According to some embodiments, spatial data can further comprise head and/or torso movement data of user 126, which can be collected via a low-latency head tracking system. For example, accelerometers and gyroscopes embedded in headphones 103 can continuously track the user's head movement and orientation. In addition, other computer vision techniques can be utilized to generate spatial data, including the head and/or torso movement data.
According to some embodiments, upon receiving the spatial data, spatial audio rendering system 112 can generate, via source placement 117, source locations 118 between each source and a virtual location within a virtual space. The source locations can comprise spatial parameters indicating the spatial relationship between the audio source and the user's ears. For example, source locations 118 can comprise the source-ear acoustic path. Furthermore, source locations 118 can further comprise the object/wall location data surrounding the user.

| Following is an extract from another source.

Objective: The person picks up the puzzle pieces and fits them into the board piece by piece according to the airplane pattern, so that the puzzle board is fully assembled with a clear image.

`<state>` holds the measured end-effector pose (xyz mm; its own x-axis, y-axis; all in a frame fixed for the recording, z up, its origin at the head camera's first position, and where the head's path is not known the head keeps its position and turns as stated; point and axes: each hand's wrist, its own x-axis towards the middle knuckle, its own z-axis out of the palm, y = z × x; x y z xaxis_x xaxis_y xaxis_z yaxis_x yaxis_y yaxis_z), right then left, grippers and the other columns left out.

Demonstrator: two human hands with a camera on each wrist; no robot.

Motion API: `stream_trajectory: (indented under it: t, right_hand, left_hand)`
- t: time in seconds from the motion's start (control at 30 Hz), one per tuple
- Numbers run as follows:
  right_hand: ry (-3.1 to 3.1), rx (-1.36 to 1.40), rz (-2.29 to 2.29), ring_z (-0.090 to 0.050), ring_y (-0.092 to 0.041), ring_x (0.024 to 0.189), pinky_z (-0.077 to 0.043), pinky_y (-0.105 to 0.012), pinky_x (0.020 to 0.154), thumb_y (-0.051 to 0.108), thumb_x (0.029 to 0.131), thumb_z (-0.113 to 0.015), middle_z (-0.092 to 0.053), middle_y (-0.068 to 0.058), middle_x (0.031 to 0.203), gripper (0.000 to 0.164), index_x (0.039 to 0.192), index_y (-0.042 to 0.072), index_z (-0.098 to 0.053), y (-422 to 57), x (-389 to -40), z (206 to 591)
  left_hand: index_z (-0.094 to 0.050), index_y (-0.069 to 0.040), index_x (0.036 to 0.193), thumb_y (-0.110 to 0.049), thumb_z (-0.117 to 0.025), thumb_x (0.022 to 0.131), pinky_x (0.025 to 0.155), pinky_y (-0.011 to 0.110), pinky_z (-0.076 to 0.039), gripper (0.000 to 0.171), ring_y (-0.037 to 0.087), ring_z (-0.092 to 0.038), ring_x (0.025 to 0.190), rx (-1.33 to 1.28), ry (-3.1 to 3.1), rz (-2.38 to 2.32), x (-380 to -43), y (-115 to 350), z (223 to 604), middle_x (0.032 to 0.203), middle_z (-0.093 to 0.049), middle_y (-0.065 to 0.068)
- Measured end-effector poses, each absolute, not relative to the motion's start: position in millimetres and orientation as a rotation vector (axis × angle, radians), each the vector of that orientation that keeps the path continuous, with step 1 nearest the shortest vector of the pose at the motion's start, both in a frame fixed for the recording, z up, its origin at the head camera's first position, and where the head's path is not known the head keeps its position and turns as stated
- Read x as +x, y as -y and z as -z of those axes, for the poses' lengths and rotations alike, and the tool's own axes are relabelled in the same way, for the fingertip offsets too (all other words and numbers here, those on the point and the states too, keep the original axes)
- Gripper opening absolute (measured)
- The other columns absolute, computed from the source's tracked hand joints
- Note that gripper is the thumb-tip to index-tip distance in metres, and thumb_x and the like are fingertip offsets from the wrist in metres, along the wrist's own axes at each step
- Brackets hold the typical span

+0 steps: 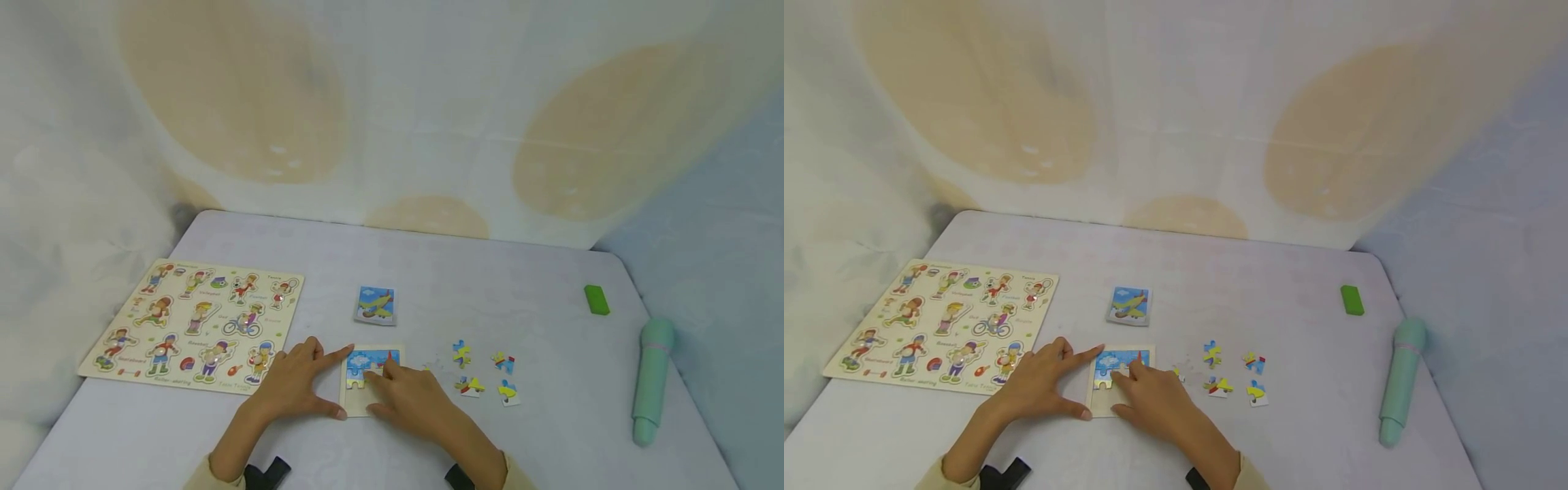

According to some embodiments, spatial audio rendering system 112 can become interactive by allowing user input 124 to modify source locations 118, resulting in a dynamic adjustment of the spatial audio-visual fields. According to some embodiments, user input 124 can be a discrete location control request, i.e., a change signal explicitly entered by user 126 via an interface. For example, a user could select a preferred location on a screen for a specific source. According to some embodiments, users can use voice queries to modify the source locations. According to some embodiments, user input 124 can modify a microphone location within the virtual space.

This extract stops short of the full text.